Wednesday, September 12, 2012

District court okays pre-Jones GPS use despite lack of binding precedent

In United States v. Oladosu, No. 10-056-01 S. (D.R.I. 2012), the Rhode Island federal district court held that pre-Jones use of a GPS device to track the defendant is saved by the Davis good faith rule despite a lack of binding precedent in the jurisdiction.

State police had installed a GPS device on the defendant's car and did not obtain a warrant prior to doing so. When asked why, the detective responded:
I'm not aware of any rules, regulations or laws that require us to obtain a search warrant prior to applying this GPS device. It's not a policy within the police department, of the North Providence Police Department or the Rhode Island State Police HIDTA task force to obtain a search warrant prior to putting an all-in-one device on.
The detective later replaced the batteries in the device at night while the car was parked in the defendant's driveway. The GPS device was on the defendant's vehicle from February 12, 2010 until March 30, 2010.
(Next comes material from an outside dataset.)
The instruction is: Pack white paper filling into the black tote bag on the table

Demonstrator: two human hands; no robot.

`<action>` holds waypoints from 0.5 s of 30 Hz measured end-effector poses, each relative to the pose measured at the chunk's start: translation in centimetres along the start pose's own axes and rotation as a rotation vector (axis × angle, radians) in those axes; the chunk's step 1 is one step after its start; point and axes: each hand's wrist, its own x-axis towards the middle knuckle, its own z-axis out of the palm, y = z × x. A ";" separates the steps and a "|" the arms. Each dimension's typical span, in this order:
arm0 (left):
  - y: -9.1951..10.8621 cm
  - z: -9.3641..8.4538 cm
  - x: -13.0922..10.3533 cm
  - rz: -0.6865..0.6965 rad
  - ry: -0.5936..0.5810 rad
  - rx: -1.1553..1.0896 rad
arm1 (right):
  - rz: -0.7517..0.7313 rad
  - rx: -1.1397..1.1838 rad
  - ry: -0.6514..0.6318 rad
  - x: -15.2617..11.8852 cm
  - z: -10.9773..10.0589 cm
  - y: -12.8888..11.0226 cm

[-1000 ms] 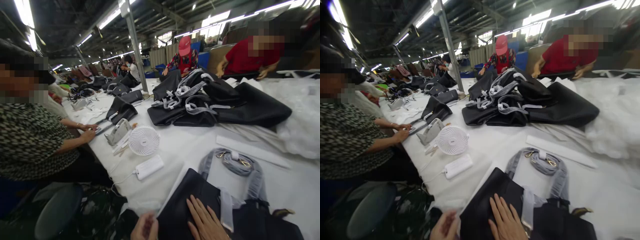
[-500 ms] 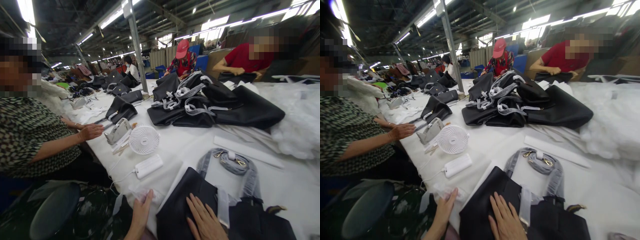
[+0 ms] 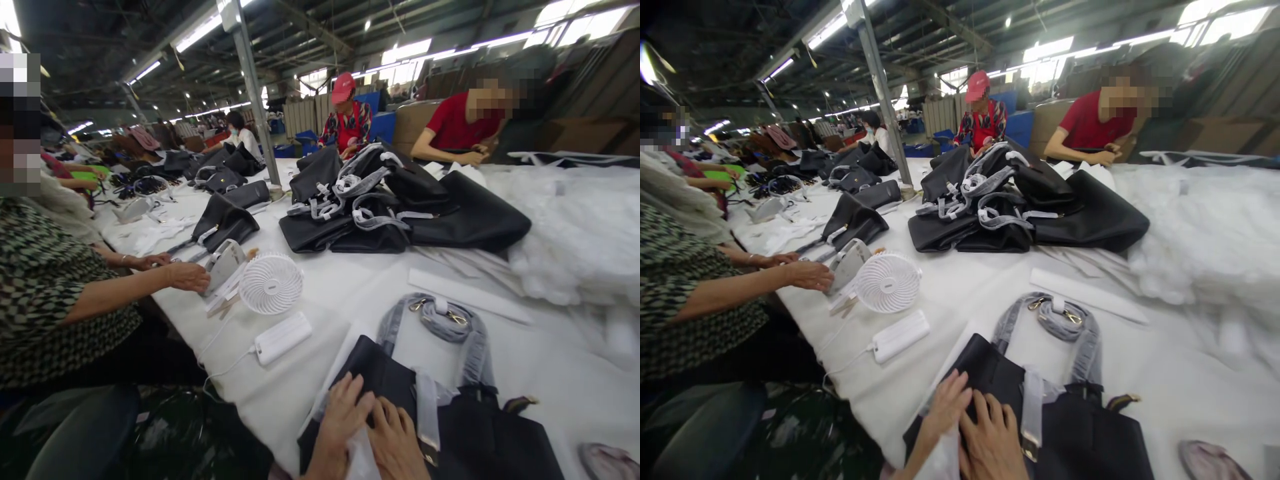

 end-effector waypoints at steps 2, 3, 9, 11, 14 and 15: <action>-1.6 1.8 1.1 0.007 -0.049 0.023 | -0.074 -0.038 0.101 -1.2 2.3 0.5; -2.4 2.5 1.6 0.023 -0.079 0.050 | -0.108 -0.051 0.126 -1.8 3.4 0.7; -5.5 4.9 1.0 0.178 -0.163 0.333 | -0.008 -0.056 0.028 -3.7 6.3 0.8; -5.3 5.3 0.2 0.214 -0.133 0.375 | -0.050 -0.062 0.072 -3.3 6.3 0.7; -4.3 5.8 -0.5 0.295 -0.008 0.425 | 0.004 -0.011 0.105 -2.3 5.6 0.4; -3.8 5.9 -0.6 0.323 0.044 0.445 | 0.060 0.011 0.103 -1.9 5.2 0.2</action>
In many of these cases, courts have applied the Davis good faith rule only where binding precedent specifically allowed the use of GPS devices without a warrant. That was not the case in Rhode Island at the time the device was installed, and thus many courts would suppress the evidence. Here, however, the court held that the Davis rule is not quite so rigid.
If the agents in this case had placed the GPS after both Maynard and Judge Kozinksi's dissent ... the outcome here may have been different, and this Court might have concluded as [other] ... courts did, that the good faith exception should not apply. This is because, after Maynard and the Kozinski dissent, the law was unsettled and law enforcement officials in circuits where no binding precedent was present were arguably on notice that use of a GPS device may require a warrant. In this situation, it might not have been objectively reasonable for law enforcement to rely on the decisions of the Seventh, Eighth, and Ninth Circuits. It could be that proceeding to use a warrantless GPS in the face of emerging uncertainty would be a "reckless[] or grossly negligent disregard for Fourth Amendment rights." ... 
Here, just as in Baez and Leon, however, the requisite "culpability" of law enforcement is simply not there. This "absence of police culpability," to use Davis's words, "dooms" Oladosu's claim. ... At the time Detective DiFilippo attached the GPS to Defendant Oladosu's car, the United States Supreme Court had sanctioned the use of beeper technology without a warrant, and two circuits had ruled, in what appeared to be a growing consensus, that the beeper precedent was analogous and applicable to GPS use. 
Thus, the motion to suppress the GPS data evidence was denied. A Massachusetts federal district court has also ruled along these same lines in Baez (referenced above).

2 comments:

  1. This is exactly what Sotomayor mentioned in her concurrence : That if there is no binding circuit precedence, Davis is not binding for good faith analysis. Or am I remembering inaccurately?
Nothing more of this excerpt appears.